◆ What you need to do
Look through the listing and report every line that has "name" in it.

[Start of Attachment]

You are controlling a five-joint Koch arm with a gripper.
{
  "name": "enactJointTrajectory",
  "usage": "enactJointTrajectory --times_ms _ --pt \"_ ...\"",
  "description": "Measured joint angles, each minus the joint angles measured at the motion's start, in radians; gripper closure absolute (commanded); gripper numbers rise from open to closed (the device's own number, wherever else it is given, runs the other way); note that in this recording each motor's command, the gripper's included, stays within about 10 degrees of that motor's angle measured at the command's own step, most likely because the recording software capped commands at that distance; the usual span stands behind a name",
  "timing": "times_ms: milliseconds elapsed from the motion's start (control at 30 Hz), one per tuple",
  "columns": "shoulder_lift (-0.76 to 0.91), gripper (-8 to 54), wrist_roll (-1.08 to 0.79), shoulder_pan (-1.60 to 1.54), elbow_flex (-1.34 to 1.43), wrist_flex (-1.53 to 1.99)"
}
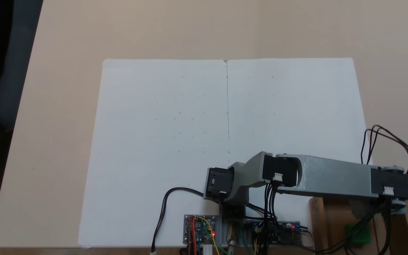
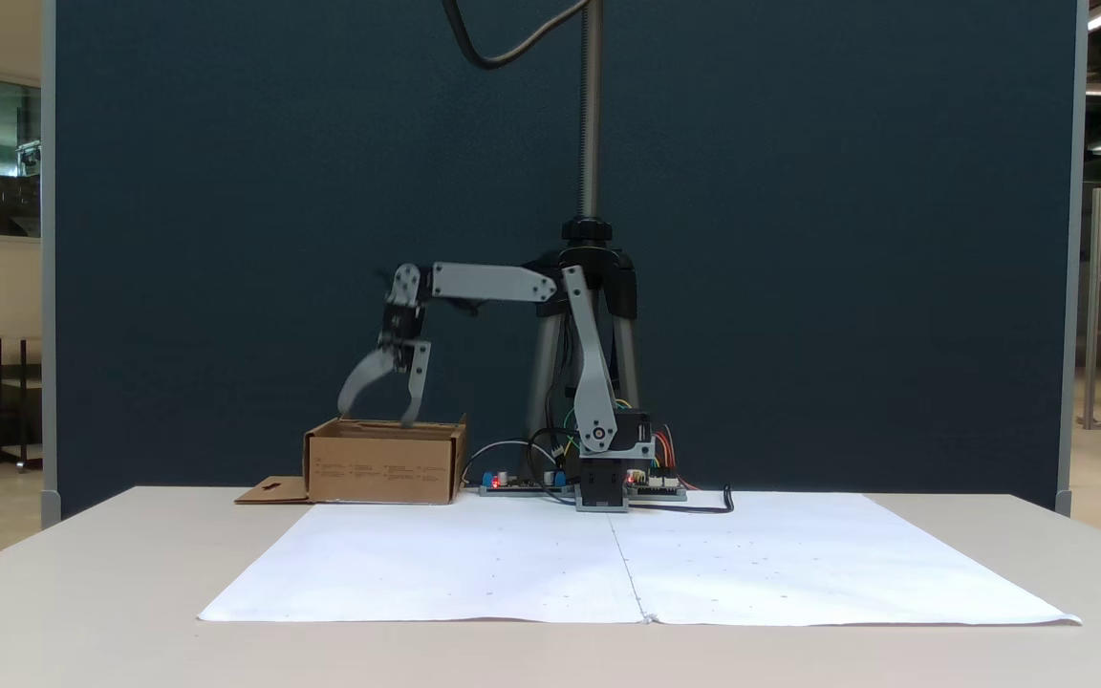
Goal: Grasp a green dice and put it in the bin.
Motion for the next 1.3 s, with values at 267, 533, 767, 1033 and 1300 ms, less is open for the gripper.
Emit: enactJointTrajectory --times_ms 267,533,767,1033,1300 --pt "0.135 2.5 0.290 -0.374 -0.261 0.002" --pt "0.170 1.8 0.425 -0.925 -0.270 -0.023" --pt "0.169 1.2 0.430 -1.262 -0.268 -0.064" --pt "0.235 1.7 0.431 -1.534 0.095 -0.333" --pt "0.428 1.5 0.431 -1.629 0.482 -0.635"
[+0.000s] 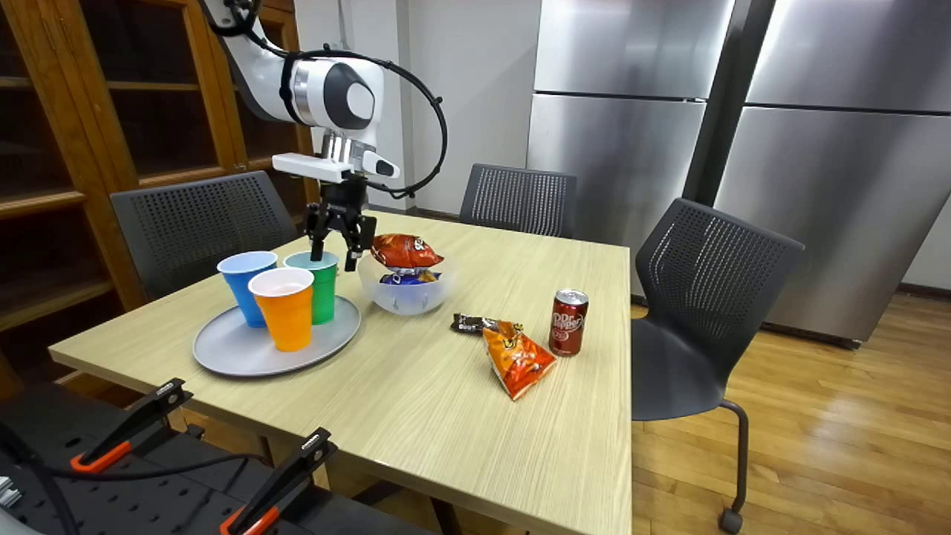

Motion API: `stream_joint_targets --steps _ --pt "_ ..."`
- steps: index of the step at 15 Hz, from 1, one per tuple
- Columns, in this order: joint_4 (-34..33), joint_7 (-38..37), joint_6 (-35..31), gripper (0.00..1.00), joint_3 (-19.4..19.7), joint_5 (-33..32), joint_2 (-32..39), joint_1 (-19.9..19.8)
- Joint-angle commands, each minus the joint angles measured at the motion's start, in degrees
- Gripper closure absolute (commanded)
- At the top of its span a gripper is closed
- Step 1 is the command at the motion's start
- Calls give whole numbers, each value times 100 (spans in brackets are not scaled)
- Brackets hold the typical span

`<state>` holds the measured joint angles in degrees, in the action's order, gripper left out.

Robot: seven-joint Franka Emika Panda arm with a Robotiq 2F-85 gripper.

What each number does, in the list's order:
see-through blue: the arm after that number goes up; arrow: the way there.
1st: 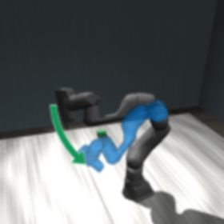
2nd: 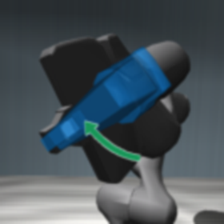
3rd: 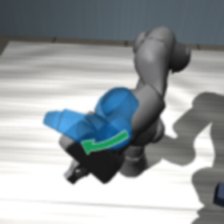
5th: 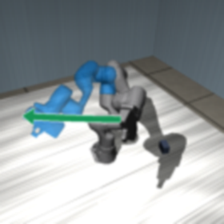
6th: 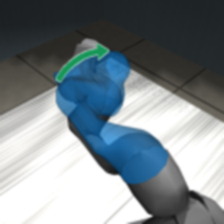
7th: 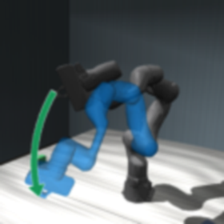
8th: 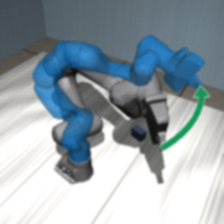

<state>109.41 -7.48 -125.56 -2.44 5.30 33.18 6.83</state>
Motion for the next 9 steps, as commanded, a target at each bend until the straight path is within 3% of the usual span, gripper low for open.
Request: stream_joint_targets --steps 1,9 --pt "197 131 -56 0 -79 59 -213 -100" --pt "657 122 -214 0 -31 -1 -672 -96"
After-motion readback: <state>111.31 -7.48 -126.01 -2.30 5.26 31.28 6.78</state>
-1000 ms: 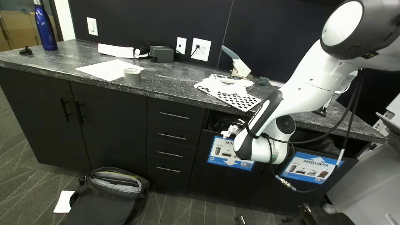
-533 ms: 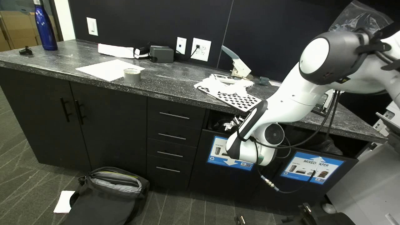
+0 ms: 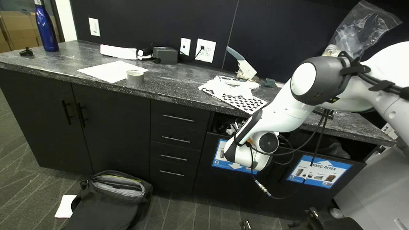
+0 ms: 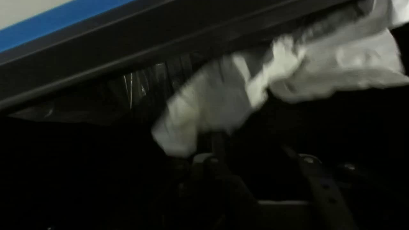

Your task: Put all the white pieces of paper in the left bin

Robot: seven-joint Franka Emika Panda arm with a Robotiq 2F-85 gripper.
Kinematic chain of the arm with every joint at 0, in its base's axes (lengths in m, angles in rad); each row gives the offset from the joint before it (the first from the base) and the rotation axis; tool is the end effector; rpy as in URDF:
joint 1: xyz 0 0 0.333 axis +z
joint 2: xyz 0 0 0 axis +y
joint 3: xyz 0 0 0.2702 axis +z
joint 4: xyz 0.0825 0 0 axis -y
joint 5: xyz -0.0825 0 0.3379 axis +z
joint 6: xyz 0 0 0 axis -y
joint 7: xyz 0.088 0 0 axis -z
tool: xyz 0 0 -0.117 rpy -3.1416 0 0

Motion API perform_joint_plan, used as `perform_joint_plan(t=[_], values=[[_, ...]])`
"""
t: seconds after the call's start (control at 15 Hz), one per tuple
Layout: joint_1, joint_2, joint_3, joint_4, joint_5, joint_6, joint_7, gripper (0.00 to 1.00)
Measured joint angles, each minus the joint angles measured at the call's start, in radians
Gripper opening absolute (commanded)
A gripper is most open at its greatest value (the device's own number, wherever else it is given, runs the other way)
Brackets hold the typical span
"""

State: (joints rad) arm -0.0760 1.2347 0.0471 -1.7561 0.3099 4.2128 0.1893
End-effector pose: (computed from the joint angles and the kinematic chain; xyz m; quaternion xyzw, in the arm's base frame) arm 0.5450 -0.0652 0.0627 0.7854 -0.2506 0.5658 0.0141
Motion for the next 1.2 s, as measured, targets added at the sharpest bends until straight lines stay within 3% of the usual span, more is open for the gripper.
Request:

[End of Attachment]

◆ Reply
  "name": "enactJointTrajectory",
  "description": "Measured joint angles, each minus the joint angles measured at the motion's start, in radians; gripper closure absolute (commanded); gripper numbers rise from open to closed (the device's own number, wherever else it is given, runs the other way); note that in this recording each motor's command, the gripper's included, stays within about 10 degrees of that motor's angle measured at the command's own step, most likely because the recording software capped commands at that distance; the usual span stands behind a name",

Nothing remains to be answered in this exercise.